"Southern Command," Patel said.
"More than that," Valentine said. "The populace living there. Every village has some sort of militia. They're armed and the guards have special dedicated support units to show up with the mortars and machine guns. It keeps the Kurians from doing anything beyond small terror raids. In the Kurian Zone, the poor bastards are subject peoples, as likely to help enemies as inform on them. In the Republic, the locals will break out the machine guns and dynamite if they think there's a Reaper in the neighborhood."
Which can be bad enough. Valentine's first blood in the Free Territories had been in such an incident, in the little town of Weening.
"Why hasn't the Ordnance moved against Evansville? Because there are ten thousand adults there being organized to fight if they have to. The Ordnance lost the Moondaggers to us, some good assault troops to that ravies outbreak, and their garrisons don't dare concentrate too much or they might lose land to a rival Kurian. They can't arm their people in the same ratio that we can, or they'll risk a revolt. The Grogs are sick of dying for them, except for the ones that can be trained like dogs and a few elite units under close supervision."
"What we need is an instant population," Lambert said.
Valentine thought of an old Warner Bros. cartoon he'd seen at the theater in Pine Bluff. A little alien had run around sprinkling seeds with water, growing big bird creatures. He once thought that the Kurians probably had a similar system for growing Reapers, but he'd learned in his search for Gail Post that they used human females who possessed some kind of special genetic marker.
"Ex-soldiers from Southern Command would be my choice," Patel said, after swallowing his usual after-dinner tablets of aspirin. He had bad knees, and popped the white caplets morning, noon, and night. "Some guard vet, has his twenty years and five hundred acres-or better yet an ex-Wolf. I could put the word out."
"There aren't enough ex-Wolves in all of the Free Republics, even if they all moved," Lambert said.
"What would it take to occupy the lands between here and the Tennessee?" Ediyak asked. "Maybe Southern Command can offer some kind of bonus for settlers. I know the people in the refugee camp they put me in would jump at the chance to get their own land."
"We need something like ten thousand," Lambert said. "At best, there are a thousand Kentuckians from the Gunslinger Clan there now, and that's counting all the kids and grandparents."
Glass snorted.
"You have something to add, Sergeant Major?" Lambert asked.
"No, sir," Glass said.
"I expect he nasalized what we were all thinking," Valentine said. "Getting ten thousand people to leave the relative safety of the Free Republics and move into Kentucky."
"The papers haven't had much good to say about our performance here," Lambert said. "Kentucky-chaotic, dirty, disease-ridden, nothing but legworm meat to eat. The Four Horsemen of the Apocalypse riding back and forth across the state with some obnoxious cousins following behind."
"Maybe we should give it back," Patel said, eliciting a few chuckles.
"May I offer a suggestion?" Ahn-Kha said. They'd spent long hours the previous night, looking at each other in the blue darkness talking about his suggestion.
"Of course," Lambert said. "Err-Valentine, does he have a rank with Southern Command?"

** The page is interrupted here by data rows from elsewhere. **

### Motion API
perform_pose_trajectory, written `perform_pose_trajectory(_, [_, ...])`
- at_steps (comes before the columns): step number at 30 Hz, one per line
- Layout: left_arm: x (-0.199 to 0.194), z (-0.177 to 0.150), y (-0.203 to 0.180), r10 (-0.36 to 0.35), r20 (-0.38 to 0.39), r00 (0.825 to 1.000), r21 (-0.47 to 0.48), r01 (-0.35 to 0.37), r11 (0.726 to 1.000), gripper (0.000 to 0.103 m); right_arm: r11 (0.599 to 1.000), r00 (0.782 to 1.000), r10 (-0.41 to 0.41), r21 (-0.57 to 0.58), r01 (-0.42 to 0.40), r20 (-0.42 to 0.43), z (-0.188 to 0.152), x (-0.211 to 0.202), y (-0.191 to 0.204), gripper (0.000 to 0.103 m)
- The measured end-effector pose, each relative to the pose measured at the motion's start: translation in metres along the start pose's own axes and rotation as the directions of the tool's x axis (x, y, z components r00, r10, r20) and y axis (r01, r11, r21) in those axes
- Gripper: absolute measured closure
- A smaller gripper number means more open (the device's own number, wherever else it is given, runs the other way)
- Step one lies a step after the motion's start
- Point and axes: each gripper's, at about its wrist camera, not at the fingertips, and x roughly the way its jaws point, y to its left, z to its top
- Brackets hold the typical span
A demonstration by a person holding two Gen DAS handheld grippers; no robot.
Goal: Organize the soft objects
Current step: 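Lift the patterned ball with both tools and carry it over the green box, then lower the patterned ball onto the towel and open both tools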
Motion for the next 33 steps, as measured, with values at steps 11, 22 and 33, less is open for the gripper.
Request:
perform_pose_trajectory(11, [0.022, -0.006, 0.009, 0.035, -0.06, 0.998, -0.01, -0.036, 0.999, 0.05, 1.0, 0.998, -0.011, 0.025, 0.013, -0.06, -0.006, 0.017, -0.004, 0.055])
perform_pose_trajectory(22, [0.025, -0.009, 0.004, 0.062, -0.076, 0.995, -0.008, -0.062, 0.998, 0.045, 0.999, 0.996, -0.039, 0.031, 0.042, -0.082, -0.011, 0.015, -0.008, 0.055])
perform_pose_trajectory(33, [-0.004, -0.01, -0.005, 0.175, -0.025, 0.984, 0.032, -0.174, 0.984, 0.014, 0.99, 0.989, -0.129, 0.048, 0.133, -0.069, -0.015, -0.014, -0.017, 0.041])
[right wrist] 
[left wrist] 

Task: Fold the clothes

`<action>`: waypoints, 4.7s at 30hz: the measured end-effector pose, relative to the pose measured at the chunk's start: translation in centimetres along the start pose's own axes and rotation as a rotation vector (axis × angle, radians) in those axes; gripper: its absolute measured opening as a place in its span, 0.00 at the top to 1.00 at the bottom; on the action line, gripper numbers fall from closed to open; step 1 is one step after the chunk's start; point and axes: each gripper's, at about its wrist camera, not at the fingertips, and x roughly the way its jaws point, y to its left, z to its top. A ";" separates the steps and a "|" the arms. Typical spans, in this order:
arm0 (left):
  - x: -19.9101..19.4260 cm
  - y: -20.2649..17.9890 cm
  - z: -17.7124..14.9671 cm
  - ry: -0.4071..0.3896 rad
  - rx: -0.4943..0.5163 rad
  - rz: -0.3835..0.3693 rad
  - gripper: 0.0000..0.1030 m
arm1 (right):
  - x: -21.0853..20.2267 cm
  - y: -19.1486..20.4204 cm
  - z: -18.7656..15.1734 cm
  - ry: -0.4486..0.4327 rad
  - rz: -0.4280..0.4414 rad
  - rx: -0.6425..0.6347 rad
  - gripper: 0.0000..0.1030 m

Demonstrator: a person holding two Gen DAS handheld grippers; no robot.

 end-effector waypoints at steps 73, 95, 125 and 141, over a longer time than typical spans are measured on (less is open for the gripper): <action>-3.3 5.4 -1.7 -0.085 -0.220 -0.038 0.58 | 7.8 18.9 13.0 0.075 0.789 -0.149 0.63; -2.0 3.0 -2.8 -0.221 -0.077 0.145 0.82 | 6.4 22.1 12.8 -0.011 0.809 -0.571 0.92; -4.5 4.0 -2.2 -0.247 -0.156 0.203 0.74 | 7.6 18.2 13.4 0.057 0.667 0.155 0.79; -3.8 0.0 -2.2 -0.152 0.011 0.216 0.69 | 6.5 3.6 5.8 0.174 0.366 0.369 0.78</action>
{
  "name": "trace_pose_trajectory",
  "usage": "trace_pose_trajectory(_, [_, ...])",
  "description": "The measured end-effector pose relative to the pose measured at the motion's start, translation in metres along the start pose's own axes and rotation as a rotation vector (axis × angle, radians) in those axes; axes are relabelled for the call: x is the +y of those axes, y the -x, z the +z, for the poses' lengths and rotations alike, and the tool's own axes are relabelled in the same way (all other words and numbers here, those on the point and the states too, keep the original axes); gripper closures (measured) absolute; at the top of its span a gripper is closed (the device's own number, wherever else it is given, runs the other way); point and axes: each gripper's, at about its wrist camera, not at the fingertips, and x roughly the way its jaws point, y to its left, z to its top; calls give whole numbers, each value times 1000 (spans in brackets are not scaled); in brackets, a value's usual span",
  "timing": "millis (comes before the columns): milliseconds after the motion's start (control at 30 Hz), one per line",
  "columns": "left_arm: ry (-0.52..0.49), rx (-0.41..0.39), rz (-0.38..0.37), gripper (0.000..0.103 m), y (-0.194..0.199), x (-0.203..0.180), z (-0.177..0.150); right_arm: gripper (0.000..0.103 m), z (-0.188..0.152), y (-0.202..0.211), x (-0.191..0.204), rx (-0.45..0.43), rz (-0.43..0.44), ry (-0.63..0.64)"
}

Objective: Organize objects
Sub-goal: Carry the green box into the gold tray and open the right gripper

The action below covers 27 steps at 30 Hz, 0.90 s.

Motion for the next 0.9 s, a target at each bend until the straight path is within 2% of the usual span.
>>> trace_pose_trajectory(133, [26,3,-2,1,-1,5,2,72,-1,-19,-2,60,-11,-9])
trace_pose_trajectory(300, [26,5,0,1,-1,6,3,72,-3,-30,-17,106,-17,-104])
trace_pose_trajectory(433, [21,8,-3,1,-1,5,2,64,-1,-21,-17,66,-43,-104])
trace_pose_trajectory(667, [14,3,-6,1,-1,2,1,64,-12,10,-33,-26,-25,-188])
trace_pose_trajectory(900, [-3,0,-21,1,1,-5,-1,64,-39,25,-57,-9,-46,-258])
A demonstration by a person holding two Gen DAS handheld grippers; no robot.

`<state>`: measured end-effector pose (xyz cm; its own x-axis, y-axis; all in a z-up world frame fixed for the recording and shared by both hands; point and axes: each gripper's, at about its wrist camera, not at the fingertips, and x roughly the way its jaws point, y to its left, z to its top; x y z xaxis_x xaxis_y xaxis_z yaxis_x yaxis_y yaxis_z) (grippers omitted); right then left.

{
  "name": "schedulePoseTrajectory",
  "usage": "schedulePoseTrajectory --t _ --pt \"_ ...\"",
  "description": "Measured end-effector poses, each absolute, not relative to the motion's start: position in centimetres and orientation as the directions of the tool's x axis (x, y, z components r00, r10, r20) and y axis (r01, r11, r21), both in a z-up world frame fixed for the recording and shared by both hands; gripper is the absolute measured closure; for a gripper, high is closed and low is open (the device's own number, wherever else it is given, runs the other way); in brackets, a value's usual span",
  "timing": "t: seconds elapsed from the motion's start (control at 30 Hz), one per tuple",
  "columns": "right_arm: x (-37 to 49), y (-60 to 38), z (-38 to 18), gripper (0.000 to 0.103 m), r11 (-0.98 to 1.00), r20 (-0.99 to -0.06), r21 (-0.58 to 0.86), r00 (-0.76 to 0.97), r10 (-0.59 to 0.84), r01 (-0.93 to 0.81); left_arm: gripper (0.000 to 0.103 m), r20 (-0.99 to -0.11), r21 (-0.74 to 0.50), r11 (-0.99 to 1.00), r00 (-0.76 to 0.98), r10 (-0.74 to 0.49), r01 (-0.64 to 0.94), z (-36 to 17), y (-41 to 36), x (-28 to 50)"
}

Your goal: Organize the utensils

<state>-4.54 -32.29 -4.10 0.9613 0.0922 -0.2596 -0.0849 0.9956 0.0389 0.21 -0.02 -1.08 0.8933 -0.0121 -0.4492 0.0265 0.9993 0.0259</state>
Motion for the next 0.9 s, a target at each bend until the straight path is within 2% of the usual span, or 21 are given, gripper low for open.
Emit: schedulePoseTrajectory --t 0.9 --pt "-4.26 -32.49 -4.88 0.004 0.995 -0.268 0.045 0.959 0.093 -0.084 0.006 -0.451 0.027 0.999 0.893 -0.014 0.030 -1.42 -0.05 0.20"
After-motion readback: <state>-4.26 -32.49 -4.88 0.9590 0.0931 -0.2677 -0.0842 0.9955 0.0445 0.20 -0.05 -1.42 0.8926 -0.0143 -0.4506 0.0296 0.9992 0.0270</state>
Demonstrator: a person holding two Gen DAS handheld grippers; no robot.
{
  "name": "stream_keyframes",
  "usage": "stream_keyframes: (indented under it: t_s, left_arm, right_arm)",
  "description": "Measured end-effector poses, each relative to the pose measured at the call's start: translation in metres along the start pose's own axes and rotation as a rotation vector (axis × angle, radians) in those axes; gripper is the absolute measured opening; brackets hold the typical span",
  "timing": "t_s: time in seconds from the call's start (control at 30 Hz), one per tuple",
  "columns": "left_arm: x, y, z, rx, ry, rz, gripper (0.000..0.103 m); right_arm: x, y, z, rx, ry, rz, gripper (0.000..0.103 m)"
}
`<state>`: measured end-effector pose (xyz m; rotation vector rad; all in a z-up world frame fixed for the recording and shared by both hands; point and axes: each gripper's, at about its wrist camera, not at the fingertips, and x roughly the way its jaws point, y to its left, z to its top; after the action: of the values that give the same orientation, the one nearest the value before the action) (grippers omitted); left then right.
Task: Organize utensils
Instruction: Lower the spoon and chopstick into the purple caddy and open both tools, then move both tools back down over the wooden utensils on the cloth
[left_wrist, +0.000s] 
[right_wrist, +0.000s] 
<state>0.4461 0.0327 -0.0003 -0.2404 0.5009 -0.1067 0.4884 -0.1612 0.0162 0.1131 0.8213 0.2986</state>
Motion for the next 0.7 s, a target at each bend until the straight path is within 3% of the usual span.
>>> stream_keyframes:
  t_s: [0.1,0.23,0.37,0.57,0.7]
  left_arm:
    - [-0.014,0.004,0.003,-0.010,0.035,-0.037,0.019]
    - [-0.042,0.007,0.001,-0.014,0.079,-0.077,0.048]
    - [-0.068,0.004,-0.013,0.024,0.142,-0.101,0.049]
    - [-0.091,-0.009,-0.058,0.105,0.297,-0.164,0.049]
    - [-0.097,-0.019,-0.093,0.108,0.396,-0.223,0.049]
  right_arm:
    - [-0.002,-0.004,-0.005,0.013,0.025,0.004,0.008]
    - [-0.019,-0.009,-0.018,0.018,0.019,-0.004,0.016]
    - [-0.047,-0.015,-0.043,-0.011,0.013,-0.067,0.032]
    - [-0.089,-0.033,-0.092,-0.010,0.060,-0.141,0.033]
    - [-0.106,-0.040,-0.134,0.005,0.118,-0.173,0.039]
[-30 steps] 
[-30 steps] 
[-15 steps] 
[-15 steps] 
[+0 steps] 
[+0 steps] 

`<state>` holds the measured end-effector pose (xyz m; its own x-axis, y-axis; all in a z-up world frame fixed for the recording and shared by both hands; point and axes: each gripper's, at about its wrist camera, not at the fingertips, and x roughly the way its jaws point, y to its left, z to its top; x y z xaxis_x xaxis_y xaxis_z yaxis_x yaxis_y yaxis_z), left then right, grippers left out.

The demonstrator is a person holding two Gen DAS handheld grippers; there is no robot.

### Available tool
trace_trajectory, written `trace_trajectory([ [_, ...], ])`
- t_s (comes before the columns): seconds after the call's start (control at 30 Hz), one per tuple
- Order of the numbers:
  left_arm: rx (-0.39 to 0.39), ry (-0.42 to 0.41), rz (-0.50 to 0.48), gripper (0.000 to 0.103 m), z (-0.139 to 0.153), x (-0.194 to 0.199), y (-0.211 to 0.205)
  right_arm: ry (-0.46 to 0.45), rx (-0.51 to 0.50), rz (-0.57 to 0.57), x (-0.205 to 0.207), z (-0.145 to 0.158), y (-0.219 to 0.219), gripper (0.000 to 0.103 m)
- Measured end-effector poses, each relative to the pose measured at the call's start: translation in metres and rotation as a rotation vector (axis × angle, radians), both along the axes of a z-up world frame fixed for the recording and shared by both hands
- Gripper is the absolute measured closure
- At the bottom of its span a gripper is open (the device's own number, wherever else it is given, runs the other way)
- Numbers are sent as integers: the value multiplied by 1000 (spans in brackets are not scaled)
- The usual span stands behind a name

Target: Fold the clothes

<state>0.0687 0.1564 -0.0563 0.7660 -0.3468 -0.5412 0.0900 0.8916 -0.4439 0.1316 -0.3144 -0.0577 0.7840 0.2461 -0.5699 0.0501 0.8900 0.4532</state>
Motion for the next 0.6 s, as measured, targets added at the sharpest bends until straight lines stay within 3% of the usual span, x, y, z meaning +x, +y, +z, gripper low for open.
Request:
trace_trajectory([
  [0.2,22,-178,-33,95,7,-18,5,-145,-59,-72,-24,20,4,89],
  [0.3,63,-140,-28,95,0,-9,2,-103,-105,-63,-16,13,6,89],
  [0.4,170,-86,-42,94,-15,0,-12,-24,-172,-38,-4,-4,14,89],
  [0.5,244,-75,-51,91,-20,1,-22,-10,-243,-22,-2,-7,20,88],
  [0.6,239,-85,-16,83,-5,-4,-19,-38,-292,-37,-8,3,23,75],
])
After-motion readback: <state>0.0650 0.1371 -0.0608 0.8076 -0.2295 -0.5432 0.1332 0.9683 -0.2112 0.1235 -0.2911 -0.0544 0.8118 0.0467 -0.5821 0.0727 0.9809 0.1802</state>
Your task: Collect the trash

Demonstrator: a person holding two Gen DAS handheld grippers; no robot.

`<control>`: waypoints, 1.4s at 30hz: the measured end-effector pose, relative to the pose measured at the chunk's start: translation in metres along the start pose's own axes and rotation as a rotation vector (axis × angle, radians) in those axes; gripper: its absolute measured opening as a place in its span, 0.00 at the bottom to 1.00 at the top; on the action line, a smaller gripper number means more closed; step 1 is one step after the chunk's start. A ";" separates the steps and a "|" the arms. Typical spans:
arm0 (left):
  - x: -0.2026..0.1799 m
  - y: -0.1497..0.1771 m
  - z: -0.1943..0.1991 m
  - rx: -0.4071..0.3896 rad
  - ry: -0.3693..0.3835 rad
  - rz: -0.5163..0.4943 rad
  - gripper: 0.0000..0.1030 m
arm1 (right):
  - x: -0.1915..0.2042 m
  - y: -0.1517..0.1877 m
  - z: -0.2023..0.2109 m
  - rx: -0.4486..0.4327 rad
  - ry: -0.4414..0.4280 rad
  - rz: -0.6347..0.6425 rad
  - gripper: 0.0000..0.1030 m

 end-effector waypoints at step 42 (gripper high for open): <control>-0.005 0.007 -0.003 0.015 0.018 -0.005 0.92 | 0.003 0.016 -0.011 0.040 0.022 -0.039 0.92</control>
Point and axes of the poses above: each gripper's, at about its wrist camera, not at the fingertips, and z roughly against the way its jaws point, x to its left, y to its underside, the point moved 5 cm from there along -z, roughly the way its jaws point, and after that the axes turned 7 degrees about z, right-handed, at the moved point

"When I last appeared on the lists, I was a Colonel of Auxiliaries, sir," Ahn-Kha said. "So even a Southern Command corporal outranks me in combat zones. But I fear my commission is defunct since the unpleasantness following Major Valentine's legal trouble."
"You still have your old gift for understatement," Valentine said. "Just call him Uncle."
"Your suggestion, Uncle?" Lambert said.
"Two generations ago in my people's history, we were promised green lands and good stone by the Kurians, once you difficult humans were under control. The Kurians gave us a ruined city poisoned by sun weapons and dry prairie. I've seen the limestone all around here and the richness of the land speaks for itself. If you would have my people here, they would gladly come."
"The Golden Ones," Lambert said. "I don't remember how many you had in Omaha."
"It was some thousands when I left," Ahn-Kha said. "Fifteen or so."
"Moving them would be tough," Patel said. "That's six hundred miles or thereabouts, most of it covered in Grogs. We don't have any friends in Missouri or Southern Illinois."
"Excuse me, sir," Glass said. "I was involved in the offensive that was supposed to relieve them Groggies. Never got off the ground what with the setbacks in Kansas. They said there were upwards of twenty thousand in the city alone, something like another two thousand outside it."
"I've been told the Iowans finally took Omaha back," Valentine said.
"I'll look into it," Lambert said. "They're an awful long way from here, and there's no direct route across friendly country."
"What about the Kentuckians?" Patel asked. "How would they feel about nonhuman neighbors setting up? Nothing against you personally, of course, you're a rare Grog. Most of 'em are unneighborly. Having a colony just around the bend of the river could cause bad blood, between the head-hunting and cattle raids."
Ahn-Kha's ears flattened. "Golden Ones don't rise by being thieves or trophyteers, Mr. Patel. I would not judge you by the behavior of a silverback gorilla."